“I’m not creative.” I get it all the time and I say get over it. You are, I am, the whole world is, or at least it would be if we didn’t beat it out of ourselves by age 18 . The scariest part is I find the divide worse off in the places where it should be furthest from existence: advertising agencies. By the very fact that there is a “creative department” we run into an exclusionary issue. What seems like a harmless label to describe the work of one department thereby tells other departments they do not deserve that label. In other words, “this department is creative and yours isn’t, so there.” *sticks out tongue*
Call it psycho babble, but I think this has a profound effect on the motivation and quality of thinking in the work place. Do I have study results showing direct correlation? Nope, but the gut feeling is there and remains whenever I interview for a position. I don’t just want to work in a creative department, I want to work in a creative agency–the type of environment that fosters creativity through all levels and department positions. Let the ideas lead and let them generate from everywhere and anyone. Few agencies put enough emphasis on this prospect although some are getting there.
CPB Group has it listed directly within their employee handbook on page 7 under “Your Sensei.” It is said that you are assigned a mentor called a sensei and “most importantly, your sensei will be in a different department than you. We have found that departments are necessary to get the work done, but we have also found that the more people ignore departmental boundaries, the better it is for the work. That is why it is always a good idea when media people come up with creative ideas, and creatives come up with planning solutions, and production people come up with media ideas, and so on and so forth. For this cross-pollination to happen, you will have to become comfortable in the other departments and what they do.”
R/GA is another example which has created their own model to address their focus on digital services. Taken from the July/Aug 2009 issue of Communication Arts, “the agency has been set up so that groups work in multi-disciplined teams–technologists partner with copywriters, designers, researchers and planners. The teams collaborate on projects from start to finish, instead of handing off ideas to separate departments or outside suppliers.” Because the ideas can flow easily between copywriter, producer, et al, the end result does not become disjointed, nor does it require longer turn-around time due to volleys of e-mails just to stay on the same page. If isolation is an issue with departments, what do you about multiple agency locations? Employee growth has caused R/GA to take its commitment a step further with a newly-minted program series called R/GA University; creating open thought provision across disciplines and departments within their entire network–that is putting your size to use. The message is clear; if your departments (or agency locations) are isolated, then your work might as well be outsourced.
As for those tiny creative hot shops that you hear about? Thanks to their smaller size it usually allows greater ease of communication and project awareness between all the staff.
The result: Love’em or hate’em, these agencies have produced consistently successful work at all levels. All three examples allow ease of communication between department levels and a shared sense of effort toward the common goal of improving the client. It’s no longer every department for herself, it’s every agency for her client.

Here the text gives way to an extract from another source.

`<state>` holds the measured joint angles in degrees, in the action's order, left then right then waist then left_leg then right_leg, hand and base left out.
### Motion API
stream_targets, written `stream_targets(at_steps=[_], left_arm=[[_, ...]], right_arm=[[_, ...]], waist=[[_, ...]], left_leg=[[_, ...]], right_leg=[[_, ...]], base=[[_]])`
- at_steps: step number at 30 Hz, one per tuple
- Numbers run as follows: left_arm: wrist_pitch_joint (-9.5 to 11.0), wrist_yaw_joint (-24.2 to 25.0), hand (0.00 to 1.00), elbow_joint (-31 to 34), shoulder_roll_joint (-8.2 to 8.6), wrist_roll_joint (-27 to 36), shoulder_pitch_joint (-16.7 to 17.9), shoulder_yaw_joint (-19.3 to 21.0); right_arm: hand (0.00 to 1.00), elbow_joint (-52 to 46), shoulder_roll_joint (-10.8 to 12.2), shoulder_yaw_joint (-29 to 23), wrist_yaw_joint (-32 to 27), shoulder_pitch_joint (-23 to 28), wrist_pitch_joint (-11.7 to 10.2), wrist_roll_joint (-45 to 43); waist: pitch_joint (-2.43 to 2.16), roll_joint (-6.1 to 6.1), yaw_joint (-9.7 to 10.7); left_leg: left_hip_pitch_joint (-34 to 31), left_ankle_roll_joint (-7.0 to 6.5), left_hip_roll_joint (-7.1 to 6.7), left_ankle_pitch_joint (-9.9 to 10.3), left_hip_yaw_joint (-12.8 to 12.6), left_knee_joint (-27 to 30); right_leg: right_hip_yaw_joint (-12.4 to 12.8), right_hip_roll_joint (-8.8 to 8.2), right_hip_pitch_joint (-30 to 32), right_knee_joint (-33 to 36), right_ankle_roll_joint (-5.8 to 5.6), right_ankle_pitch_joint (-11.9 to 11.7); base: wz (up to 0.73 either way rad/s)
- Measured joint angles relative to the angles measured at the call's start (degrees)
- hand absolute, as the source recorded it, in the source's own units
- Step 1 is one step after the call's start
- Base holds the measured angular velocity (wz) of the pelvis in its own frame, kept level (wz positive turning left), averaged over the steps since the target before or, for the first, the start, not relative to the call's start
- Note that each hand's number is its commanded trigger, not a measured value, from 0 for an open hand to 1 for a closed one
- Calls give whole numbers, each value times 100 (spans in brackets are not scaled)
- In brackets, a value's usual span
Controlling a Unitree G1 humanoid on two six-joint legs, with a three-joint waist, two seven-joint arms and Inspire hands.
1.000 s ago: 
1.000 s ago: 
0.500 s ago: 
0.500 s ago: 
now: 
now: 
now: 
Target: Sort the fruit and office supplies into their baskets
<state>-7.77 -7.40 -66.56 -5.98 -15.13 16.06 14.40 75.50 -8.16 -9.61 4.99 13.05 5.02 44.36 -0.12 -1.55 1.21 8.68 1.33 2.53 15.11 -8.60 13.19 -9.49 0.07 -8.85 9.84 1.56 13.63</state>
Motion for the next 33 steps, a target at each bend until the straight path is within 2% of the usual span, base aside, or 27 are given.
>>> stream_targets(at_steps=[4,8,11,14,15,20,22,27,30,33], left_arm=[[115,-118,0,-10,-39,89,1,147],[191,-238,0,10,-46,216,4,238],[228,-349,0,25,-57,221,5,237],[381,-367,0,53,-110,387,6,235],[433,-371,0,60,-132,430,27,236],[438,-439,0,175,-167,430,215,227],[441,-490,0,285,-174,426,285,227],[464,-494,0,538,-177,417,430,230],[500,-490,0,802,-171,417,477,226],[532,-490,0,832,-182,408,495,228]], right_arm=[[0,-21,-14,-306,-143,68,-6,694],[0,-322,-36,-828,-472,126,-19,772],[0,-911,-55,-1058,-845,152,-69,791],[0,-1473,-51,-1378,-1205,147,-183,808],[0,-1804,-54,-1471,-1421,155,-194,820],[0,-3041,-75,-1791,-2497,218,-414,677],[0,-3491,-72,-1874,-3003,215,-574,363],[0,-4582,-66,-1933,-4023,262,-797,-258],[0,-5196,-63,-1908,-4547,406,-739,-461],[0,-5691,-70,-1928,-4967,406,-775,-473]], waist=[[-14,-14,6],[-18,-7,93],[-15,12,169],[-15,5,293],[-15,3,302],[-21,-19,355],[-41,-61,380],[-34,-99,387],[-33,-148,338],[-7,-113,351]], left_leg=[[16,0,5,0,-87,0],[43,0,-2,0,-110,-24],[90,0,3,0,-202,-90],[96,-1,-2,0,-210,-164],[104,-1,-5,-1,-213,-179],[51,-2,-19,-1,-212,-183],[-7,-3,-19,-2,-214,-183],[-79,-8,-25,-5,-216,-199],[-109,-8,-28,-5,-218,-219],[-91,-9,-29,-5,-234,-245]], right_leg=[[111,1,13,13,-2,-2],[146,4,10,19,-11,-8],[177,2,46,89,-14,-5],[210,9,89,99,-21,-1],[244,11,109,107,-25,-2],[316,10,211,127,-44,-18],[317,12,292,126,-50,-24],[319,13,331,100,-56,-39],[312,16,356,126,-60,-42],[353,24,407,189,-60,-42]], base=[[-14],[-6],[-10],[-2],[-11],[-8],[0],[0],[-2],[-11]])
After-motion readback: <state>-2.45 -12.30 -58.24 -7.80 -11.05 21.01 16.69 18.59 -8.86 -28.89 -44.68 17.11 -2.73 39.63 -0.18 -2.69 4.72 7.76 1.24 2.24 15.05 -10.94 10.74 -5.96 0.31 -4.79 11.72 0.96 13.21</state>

Though I haven’t yet worked at these agencies, I can attest to their models. When I worked on the National Student Advertising Competition at Emerson College in 2008, we adopted a similar approach. Every day started and ended with a live update from each department presented to the rest of our team. We always knew what everyone else was doing and it was made clear that anyone could drop by a department to contribute their thoughts even if they weren’t officially within that department. In effect, this led to better thinking across the board and allowed us to hone some initially far-flung concepts into leaner, pitch-ready executions.
And yet, only a small percentage of company cultures embrace these progressive models. In an age where companies can thrive solely from the power of an open source model, it’s amazing how many still fail to trust the untapped creativity beyond the walls of their creative department.
Imagine that impact on the business. A creative idea in research might mean doing something non-traditional. Maybe focus groups and surveys aren’t the answer this time. Perhaps if you fostered creativity in that department they would feel inclined to go the innovative route for gathering qualitative data. Creativity in media planning is just as important. Where is it being placed? When are things top of mind for your audience? If your media team is willing to be as creative as the messaging it is given, it will work hard to both imagine and execute on the best ways to reach your audience. Or, even better, the media team will have a great idea that lives outside its department while other departments provide great ideas that live within media.
In point, every department should be a creative department.